TASK INSTRUCTIONS ::
Every line below is to be set down again exactly; any image stays out.

GIVEN DATA ::
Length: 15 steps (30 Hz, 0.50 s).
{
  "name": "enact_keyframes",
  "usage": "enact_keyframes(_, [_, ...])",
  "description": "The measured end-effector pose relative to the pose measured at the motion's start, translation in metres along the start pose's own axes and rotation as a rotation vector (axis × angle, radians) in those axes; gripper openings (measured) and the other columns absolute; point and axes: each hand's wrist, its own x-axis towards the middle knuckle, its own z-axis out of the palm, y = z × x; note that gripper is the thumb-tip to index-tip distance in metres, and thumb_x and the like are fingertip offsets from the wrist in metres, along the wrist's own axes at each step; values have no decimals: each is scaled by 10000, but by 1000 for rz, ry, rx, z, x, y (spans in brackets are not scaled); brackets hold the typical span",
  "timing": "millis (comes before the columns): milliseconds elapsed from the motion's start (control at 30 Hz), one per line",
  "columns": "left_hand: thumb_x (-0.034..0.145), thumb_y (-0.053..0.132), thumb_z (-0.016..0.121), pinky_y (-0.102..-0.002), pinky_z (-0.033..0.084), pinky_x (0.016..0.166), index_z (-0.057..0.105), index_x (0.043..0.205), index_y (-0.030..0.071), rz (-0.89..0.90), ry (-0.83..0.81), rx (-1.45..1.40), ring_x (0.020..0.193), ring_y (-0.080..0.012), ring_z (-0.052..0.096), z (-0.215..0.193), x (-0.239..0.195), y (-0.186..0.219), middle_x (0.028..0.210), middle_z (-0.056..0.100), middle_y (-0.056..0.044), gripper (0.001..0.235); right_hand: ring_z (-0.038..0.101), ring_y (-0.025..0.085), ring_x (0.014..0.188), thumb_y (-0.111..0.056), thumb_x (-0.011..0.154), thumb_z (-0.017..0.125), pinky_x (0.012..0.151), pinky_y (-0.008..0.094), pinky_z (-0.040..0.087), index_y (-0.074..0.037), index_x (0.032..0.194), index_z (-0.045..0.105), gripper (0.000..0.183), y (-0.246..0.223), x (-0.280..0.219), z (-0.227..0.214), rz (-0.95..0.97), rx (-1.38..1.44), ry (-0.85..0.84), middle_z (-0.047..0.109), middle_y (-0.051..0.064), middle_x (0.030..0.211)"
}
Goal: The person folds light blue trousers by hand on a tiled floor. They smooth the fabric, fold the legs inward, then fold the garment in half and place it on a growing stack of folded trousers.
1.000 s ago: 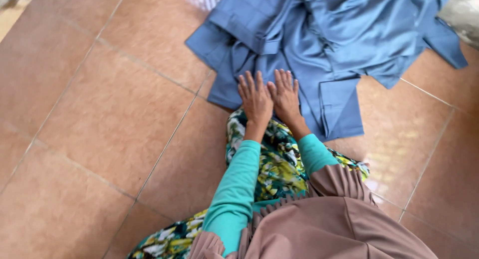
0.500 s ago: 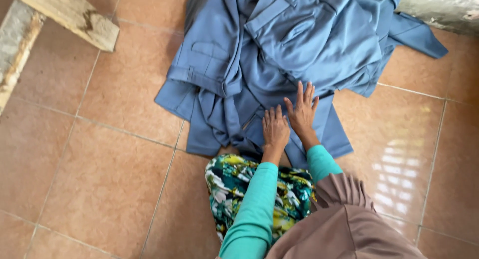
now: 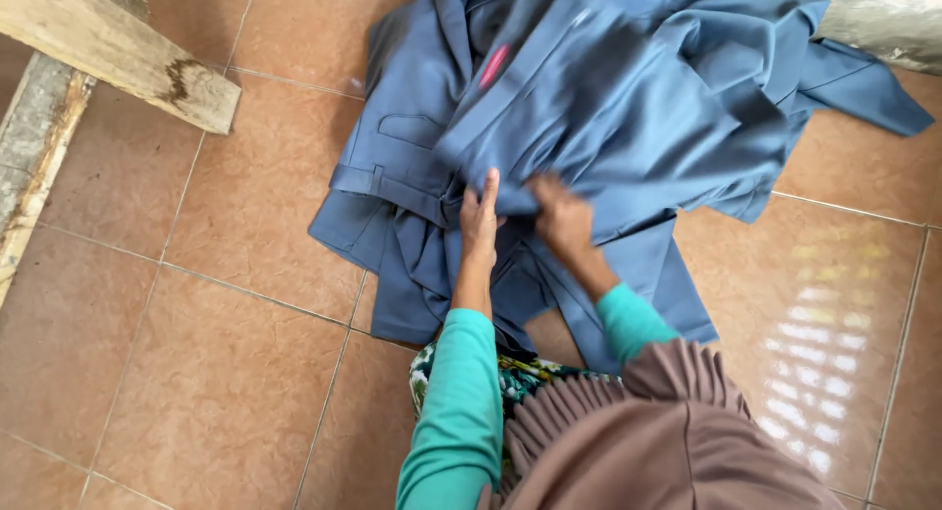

RESPONSE ::
Length: 15 steps (30 Hz, 0.50 s).
{
  "name": "enact_keyframes",
  "usage": "enact_keyframes(_, [_, ...])",
  "description": "The measured end-effector pose relative to the pose measured at the motion's start, translation in metres along the start pose's own axes and rotation as a rotation vector (axis × angle, radians) in those axes; gripper openings (measured) and the other columns absolute; point and axes: each hand's wrist, its own x-axis towards the middle knuckle, its own z-axis out of the palm, y = z × x; note that gripper is the thumb-tip to index-tip distance in metres, and thumb_x and the like are fingertip offsets from the wrist in metres, along the wrist's own axes at each step; values have no decimals: each is scaled by 10000, but by 1000 for rz, ry, rx, z, x, y (spans in brackets are not scaled); brackets hold the typical span",
  "timing": "millis (comes before the columns): milliseconds elapsed from the motion's start (control at 30 Hz), one per line",
  "columns": "left_hand: thumb_x (-0.034..0.145), thumb_y (-0.053..0.132), thumb_z (-0.016..0.121), pinky_y (-0.102..-0.002), pinky_z (-0.033..0.084), pinky_x (0.016..0.166), index_z (-0.057..0.105), index_x (0.043..0.205), index_y (-0.030..0.071), rz (-0.89..0.90), ry (-0.83..0.81), rx (-1.45..1.40), ring_x (0.020..0.193), ring_y (-0.080..0.012), ring_z (-0.052..0.096), z (-0.215..0.193), x (-0.239..0.195), y (-0.186..0.219), middle_x (0.028..0.210), middle_z (-0.056..0.100), middle_y (-0.056..0.044), gripper (0.001..0.235); right_hand: ring_z (-0.038..0.101), ring_y (-0.025..0.085), ring_x (0.014..0.188), thumb_y (-0.111..0.056), thumb_x (-0.011..0.154), thumb_z (-0.017..0.125), pinky_x (0.012..0.151), pinky_y (-0.008..0.094), pinky_z (-0.040..0.087), index_y (-0.074..0.037), index_x (0.032..0.194), index_z (-0.045..0.105), gripper (0.000..0.183), y (-0.246..0.223), x (-0.280..0.219), z (-0.227..0.214), rz (-0.95..0.97), rx (-1.38..1.44), ry (-0.85..0.84), middle_z (-0.047..0.109), middle_y (-0.051..0.064), middle_x (0.030..0.211)"
}
Goal: The person folds light blue trousers by hand on a tiled floor. They smooth the fabric, fold the legs inward, then fold the garment in half and place it on a growing stack of folded trousers.
1.000 s ago: 
0.500 s ago: 
now: 

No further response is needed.